Das Müsli aus Haferflocken, Zitronensaft, Kondensmilch, geriebenen Äpfeln, Haselnüssen oder Mandeln gibt es mittlerweile weltweit. Erfunden hat das nahrhafte Frühstück der Arzt Maximilian Oskar Bircher-Brenner um das Jahr 1900 in der Stadt Aarau.

St. Gallen: Olma-Bratwurst

Die St. Galler Bratwurst gilt als die Grillwurst der Nation. Erste Aufzeichnungen gehen bis ins 14. Jahrhundert zurück. Oft taucht auch der Name Olma-Wurst auf – er leitet sich von der Ostschweizerischen Land- und Milchwirtschaftlichen Ausstellung (Olma) ab. Ostschweizer essen die Olma-Wurst ohne Senf, um das Fleischaroma nicht zu überlagern. Sie besteht aus Kalb- und Schweinefleisch.
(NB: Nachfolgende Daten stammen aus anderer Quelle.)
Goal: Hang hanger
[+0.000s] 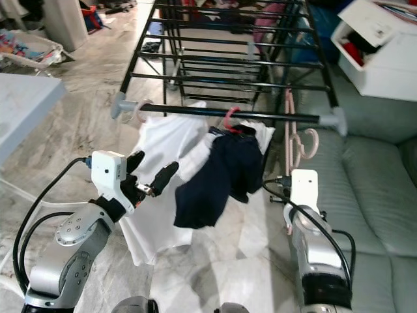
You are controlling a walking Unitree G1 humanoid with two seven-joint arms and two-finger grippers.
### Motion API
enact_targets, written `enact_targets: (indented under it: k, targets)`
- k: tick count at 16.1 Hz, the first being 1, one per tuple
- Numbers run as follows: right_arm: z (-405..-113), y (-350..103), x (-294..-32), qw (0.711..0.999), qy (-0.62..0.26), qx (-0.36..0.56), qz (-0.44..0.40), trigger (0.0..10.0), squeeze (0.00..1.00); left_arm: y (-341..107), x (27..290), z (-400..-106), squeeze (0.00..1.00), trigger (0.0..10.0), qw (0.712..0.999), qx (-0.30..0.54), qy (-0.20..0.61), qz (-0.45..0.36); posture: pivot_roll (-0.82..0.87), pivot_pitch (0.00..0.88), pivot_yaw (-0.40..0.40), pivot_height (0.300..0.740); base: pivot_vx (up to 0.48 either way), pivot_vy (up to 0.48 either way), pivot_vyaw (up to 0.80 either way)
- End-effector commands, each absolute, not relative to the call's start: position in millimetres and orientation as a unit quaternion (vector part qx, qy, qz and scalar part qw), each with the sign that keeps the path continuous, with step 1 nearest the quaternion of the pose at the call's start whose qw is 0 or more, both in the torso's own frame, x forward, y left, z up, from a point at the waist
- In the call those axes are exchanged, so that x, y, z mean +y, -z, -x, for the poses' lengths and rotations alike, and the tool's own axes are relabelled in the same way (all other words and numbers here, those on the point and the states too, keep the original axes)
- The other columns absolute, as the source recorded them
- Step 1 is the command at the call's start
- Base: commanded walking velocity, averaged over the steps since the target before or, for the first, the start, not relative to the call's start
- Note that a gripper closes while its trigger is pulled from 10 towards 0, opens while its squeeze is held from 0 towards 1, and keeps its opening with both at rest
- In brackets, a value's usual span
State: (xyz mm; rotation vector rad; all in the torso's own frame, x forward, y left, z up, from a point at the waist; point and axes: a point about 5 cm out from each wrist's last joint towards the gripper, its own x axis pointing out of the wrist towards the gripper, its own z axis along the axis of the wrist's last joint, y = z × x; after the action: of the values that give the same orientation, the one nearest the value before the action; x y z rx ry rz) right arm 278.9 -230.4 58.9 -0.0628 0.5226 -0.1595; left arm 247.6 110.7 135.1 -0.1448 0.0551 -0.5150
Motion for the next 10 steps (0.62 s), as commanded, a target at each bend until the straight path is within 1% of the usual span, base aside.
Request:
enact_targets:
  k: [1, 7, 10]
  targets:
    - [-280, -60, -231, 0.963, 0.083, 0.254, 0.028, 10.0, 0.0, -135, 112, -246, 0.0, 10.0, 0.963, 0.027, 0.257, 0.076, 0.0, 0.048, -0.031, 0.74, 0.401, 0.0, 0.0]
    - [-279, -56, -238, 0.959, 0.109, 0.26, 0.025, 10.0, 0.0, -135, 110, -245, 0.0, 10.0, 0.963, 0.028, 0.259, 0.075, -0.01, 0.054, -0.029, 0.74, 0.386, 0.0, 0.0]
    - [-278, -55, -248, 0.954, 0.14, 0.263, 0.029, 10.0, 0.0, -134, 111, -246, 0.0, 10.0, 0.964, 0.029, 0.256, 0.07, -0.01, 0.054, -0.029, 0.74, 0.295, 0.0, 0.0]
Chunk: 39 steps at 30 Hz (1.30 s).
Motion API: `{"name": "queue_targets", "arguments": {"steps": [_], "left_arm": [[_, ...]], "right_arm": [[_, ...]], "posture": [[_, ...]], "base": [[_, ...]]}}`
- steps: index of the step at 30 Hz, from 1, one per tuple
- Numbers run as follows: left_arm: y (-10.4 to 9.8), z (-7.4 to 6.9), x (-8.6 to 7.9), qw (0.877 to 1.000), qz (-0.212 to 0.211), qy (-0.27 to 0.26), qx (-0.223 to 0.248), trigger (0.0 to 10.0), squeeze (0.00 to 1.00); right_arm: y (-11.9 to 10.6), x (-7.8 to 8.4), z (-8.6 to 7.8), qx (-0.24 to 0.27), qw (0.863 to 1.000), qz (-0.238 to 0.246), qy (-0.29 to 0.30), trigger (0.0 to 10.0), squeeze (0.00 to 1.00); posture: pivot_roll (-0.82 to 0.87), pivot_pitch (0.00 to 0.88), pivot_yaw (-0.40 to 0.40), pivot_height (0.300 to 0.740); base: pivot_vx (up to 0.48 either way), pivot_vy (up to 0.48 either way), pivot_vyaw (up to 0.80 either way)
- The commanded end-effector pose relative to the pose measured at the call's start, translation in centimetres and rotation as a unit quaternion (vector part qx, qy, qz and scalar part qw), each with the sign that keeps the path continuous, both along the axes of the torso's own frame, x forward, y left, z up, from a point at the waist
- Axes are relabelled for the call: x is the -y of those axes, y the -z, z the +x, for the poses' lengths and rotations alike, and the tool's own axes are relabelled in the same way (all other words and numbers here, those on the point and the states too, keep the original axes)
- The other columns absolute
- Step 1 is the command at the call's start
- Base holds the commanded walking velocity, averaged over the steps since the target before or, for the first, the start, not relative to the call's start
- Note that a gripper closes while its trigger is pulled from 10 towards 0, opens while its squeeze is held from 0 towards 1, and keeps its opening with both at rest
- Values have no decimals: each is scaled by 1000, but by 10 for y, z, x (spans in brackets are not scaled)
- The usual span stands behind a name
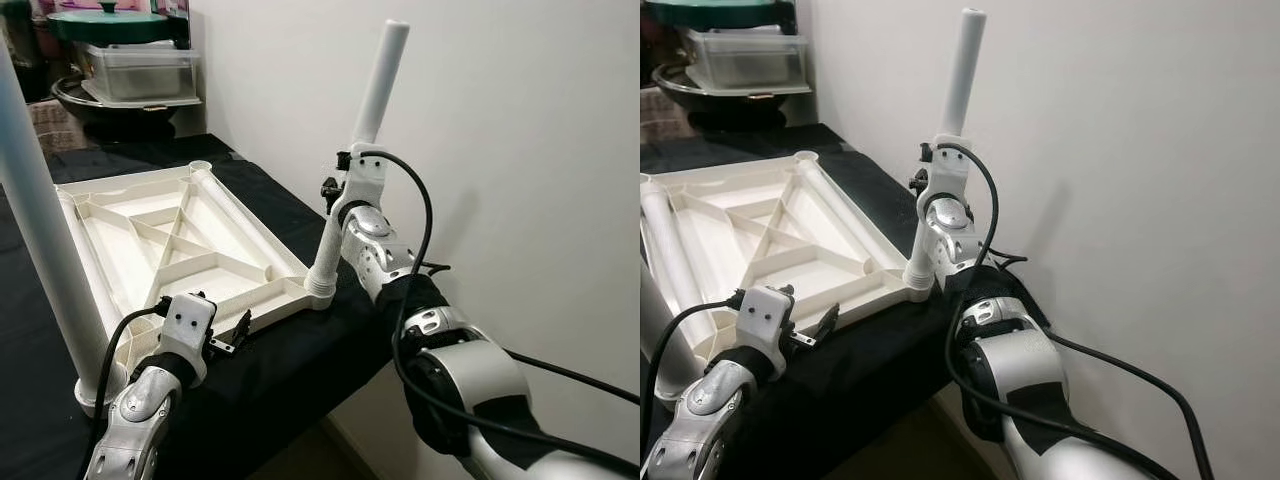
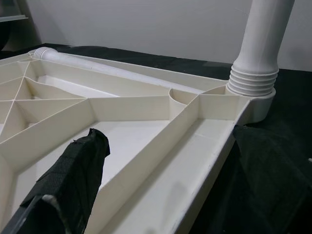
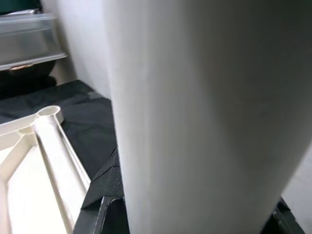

Zürich: Zürcher Geschnetzeltes

Wie das Schweizer Fondue ist auch das Zürcher Geschnetzelte ein Welterfolg. In der Liste des Schweizer Kulinarik-Vereins taucht es nicht auf – vermutlich weil es ein Rezept und kein einzelnes Produkt ist. Für Schweiz-Fans gehört die Rahmsoße mit Kalbfleisch – manchmal auch mit Kalbsnieren und Champignons – auf Rösti aber zweifellos zum „kulinarischen Erbe der Schweiz“. (dpa)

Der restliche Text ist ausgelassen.